To regain the moment, you must forgive yourself

True forgiveness is applicable to yourself, as well as all others.  To truly forgive, the past must be left as the past, and unrelated to the potential NOW.  This is true for yourself, as well as any others in your life.  The truth is that we all have the same potential to be in the now, to do the right thing, to be the right person, to be an instrument of God or whatever vernacular describes the infinite you feel comfortable with.  We all have that potential at every moment.  Forgiveness requires us to not forget what happened in the past, when the right action was not made, and return to that infinite potential for good.  When we apply forgiveness to ourselves, we are free to return to the now over and over again, without judgement and without fatigue for trying and failing over and over.  What I hear is that it gets easier and easier…

Forgiveness frees you from the future as well.

True forgiveness releases you from the speculation that you (or another) will fail again.  As we know, since we all keep that same potential to do right each moment, we must release the notion that failure is eminent.  There is risk here of course, and it would be foolish to forgive and enter a risky situation such as loaning money to an addict that just might really use it for good, but may simply continue addition.  In these circumstances the forgiveness is accompanied by some amount of risk analysis to reduce the potential for harm.

What happens if we really can Be…

All of infinity lives in the infinitely narrow timespan of now.  This infinity has many names, to relate to my background… God.  Describing this in great detail is futile of course, our minds are bound by time so this will never be an intellectual pursuit.  However, we can get glimpses in feelings, in the peace that resides in a temporary trip to the now.   That clarity while the baseball speeds toward you while gripping a bat, the feeling of freedom as notes ring out of your instrument in perfect time with the music.  These tasks take you to now, even for a moment.  In religious practice this happens in meditation or prayer as a communion with God.  This is not prayer in the bible school sense, stating our egoic wishes to some personified being elsewhere.  That is not prayer, but a mind exercise strengthening your own mind and made up images of a god.  True communion with God happens when we lose ourselves, we find that moment of now, and we transcend the “me” that is simply made up of a collection of past memories and future expectations.

Here we find God, we find the ability to not only commune with God but to reach our full potential of God’s will.  This is the exact same goal of enlightenment, nirvana, submission to the will of God.  When in the now, we lose consideration of our false selves.  It is this false self that drives all sin, without a self to appease we would not lie, steal, murder, covet… none of it is applicable without selfishness driven from the false identity we’ve built in our minds.

To Be is to forgive the past
To allow all possibilities of the future without expectation

Hidden Wisdom

I saw this simple sign in a church men’s room.

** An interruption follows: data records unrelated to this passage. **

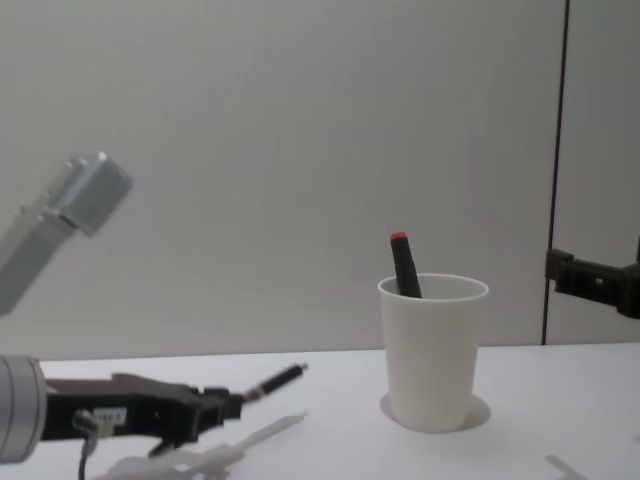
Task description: Place the pen into the pen holder.
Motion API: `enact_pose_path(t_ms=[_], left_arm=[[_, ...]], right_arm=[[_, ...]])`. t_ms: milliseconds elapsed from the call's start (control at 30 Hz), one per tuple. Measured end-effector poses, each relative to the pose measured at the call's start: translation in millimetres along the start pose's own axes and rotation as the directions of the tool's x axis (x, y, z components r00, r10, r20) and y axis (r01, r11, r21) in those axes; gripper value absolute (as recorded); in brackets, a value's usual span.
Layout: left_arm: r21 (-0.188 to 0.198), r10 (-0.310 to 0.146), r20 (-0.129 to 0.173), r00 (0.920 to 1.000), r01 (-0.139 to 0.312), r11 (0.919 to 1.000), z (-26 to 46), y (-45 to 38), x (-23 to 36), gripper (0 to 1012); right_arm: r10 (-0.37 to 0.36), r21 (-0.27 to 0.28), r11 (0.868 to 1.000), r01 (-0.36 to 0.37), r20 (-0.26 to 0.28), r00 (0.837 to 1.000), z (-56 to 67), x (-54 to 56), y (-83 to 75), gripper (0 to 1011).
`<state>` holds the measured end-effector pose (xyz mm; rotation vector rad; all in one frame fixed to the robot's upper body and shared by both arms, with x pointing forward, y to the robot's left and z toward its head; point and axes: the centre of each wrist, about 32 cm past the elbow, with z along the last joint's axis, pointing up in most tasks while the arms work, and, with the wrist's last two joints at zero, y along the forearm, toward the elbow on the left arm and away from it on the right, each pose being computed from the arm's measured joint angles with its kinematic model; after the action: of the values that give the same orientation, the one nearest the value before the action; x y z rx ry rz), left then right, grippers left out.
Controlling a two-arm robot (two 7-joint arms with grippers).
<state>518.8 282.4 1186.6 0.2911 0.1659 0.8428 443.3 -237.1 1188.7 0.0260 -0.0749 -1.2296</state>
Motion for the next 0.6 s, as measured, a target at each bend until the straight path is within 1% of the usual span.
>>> enact_pose_path(t_ms=[33,67,100,133,167,200,267,300,333,367,433,467,500,533,567,600], left_arm=[[-0.01,0.006,-0.005,1.0,-0.006,0.9999,0.0,0.9,-0.2,121],[-0.032,0.019,-0.016,0.9997,-0.02,0.9993,0.0,2.8,-0.6,121],[-0.044,0.024,-0.025,0.9994,-0.025,0.9987,0.1,4.1,-0.8,121],[-0.053,0.031,-0.027,0.9991,-0.033,0.998,0.2,5.3,-1.0,121],[-0.069,0.04,-0.035,0.9986,-0.042,0.9967,0.5,6.5,-1.1,121],[-0.093,0.051,-0.045,0.9977,-0.055,0.9941,1.3,8.7,-1.2,121],[-0.119,0.063,-0.056,0.9964,-0.07,0.9904,2.3,11.3,-1.3,123],[-0.144,0.075,-0.065,0.9951,-0.083,0.9861,3.1,14.1,-1.4,121],[-0.155,0.079,-0.07,0.9944,-0.089,0.9838,3.4,15.0,-1.4,121],[-0.182,0.088,-0.079,0.9929,-0.101,0.978,4.9,17.7,-1.7,121],[-0.208,0.096,-0.088,0.9916,-0.112,0.9717,6.5,19.8,-1.8,121],[-0.232,0.102,-0.095,0.9902,-0.122,0.965,8.3,21.9,-1.9,121],[-0.245,0.105,-0.098,0.9897,-0.126,0.9613,9.3,23.1,-2.0,121],[-0.252,0.106,-0.1,0.9893,-0.128,0.9593,9.7,23.6,-2.1,121],[-0.267,0.109,-0.103,0.9887,-0.133,0.9546,11.1,24.9,-2.2,121],[-0.288,0.112,-0.108,0.9878,-0.139,0.9475,13.5,26.9,-2.5,121]], right_arm=[[0.0,0.0,1.0,0.0,0.0,1.0,0.0,0.0,0.0,1001],[0.0,0.0,1.0,0.0,0.0,1.0,0.0,0.0,0.0,1001],[0.0,0.0,1.0,0.0,0.0,1.0,0.0,0.0,0.0,1002],[0.0,0.0,1.0,0.0,0.0,1.0,0.0,0.0,0.0,1002],[0.0,0.0,1.0,0.0,0.0,1.0,0.0,0.0,0.0,1001],[0.0,0.0,1.0,0.0,0.0,1.0,0.0,0.0,0.0,1002],[0.0,0.0,1.0,0.0,0.0,1.0,0.0,0.0,0.0,1001],[0.0,0.0,1.0,0.0,0.0,1.0,0.0,0.0,0.0,1001],[0.0,0.0,1.0,0.0,0.0,1.0,0.0,0.0,0.0,1001],[0.0,0.0,1.0,0.0,0.0,1.0,0.0,0.0,0.0,1002],[0.0,0.0,1.0,0.0,0.0,1.0,0.0,0.0,0.0,1001],[0.0,0.0,1.0,0.0,0.0,1.0,0.0,0.0,0.0,1001],[0.0,0.0,1.0,0.0,0.0,1.0,0.0,0.0,0.0,1001],[0.0,0.0,1.0,0.0,0.0,1.0,0.0,0.0,0.0,1001],[0.0,0.0,1.0,0.0,0.0,1.0,0.0,0.0,0.0,1002],[0.0,0.0,1.0,0.0,0.0,1.0,0.0,0.0,0.0,1001]])
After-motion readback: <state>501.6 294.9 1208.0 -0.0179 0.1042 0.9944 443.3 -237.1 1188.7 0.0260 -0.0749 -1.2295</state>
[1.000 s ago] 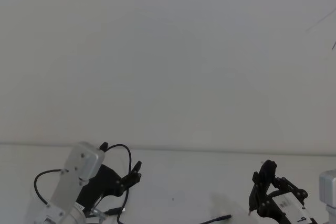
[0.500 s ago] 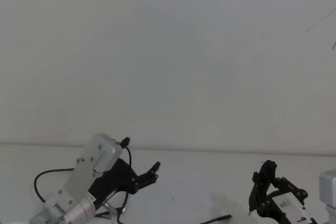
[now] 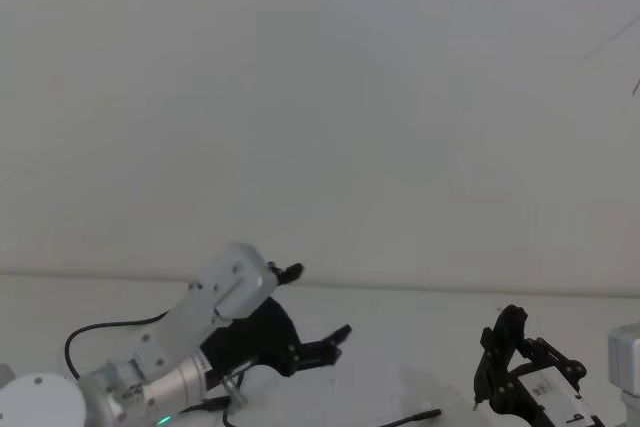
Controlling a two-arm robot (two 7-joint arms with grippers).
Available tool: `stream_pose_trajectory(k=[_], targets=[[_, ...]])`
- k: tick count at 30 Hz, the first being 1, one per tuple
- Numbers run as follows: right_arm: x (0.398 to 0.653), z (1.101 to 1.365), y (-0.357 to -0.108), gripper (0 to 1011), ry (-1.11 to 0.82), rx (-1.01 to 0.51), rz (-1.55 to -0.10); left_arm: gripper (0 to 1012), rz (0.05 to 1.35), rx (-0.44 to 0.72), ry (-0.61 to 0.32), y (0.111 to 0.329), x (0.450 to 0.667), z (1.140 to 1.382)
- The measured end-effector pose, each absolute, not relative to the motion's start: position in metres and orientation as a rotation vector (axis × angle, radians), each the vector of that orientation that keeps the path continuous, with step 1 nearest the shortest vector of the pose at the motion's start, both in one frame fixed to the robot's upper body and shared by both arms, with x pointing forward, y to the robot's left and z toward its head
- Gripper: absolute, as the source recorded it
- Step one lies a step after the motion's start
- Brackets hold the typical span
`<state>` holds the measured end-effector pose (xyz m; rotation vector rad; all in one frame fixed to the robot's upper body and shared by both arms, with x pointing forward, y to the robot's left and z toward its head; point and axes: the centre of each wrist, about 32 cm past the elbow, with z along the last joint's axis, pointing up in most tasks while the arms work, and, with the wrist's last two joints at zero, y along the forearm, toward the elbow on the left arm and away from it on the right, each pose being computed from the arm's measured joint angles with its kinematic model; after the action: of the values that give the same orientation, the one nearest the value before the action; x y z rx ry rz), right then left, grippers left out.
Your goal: Pick up the data cable with the one hand.
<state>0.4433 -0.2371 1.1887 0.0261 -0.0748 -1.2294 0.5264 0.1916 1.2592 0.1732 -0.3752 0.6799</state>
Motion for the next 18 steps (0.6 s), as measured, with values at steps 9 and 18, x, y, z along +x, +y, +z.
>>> stream_pose_trajectory(k=[9, 18], targets=[[0.443, 1.189, -0.237, 268, -0.075, 0.026, -1.229, 1000, 0.514, 0.242, -0.437, 0.184, 0.536, 1.281], [0.443, 1.189, -0.237, 268, -0.075, 0.026, -1.229, 1000, 0.362, 0.329, -0.535, 0.174, 0.544, 1.3]])
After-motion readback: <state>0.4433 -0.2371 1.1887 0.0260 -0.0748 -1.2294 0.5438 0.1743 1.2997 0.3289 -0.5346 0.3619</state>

To me, this speaks of mindfulness and presence in the moment more than any particular religion, regardless of the source from the book of Psalms.

Be Still

Simple advise. Just shut up… let the past and future fall away, that is always where our minds are occupied. Stilling ourselves is not just physical in this case, but mental. When we are still and present, that is when we can know the infinite, referred to as God in this case. That is when we experience it… when we truly pray, to use more Christian vernacular.

I Am

Only then do we know through direct experience the I Am. This phrase has always intrigued me too. From its appearance in the old testament, always capitalized signifying a deeper meaning to those two words, to its recurrence as a quote from Jesus followed by the way, the truth…

This to me refers to a more simple truth, not an exclusive requirement of Christ. The truth is that the infinite, God if you will, simply is. Nothing more, nothing less, just is. I would also postulate that Jesus was giving that same hint, not that only he had some key to truth and life but instead referencing God as I Am.

And that simple task of being still, and just being until we simply Are, that is the way, the truth, and the life.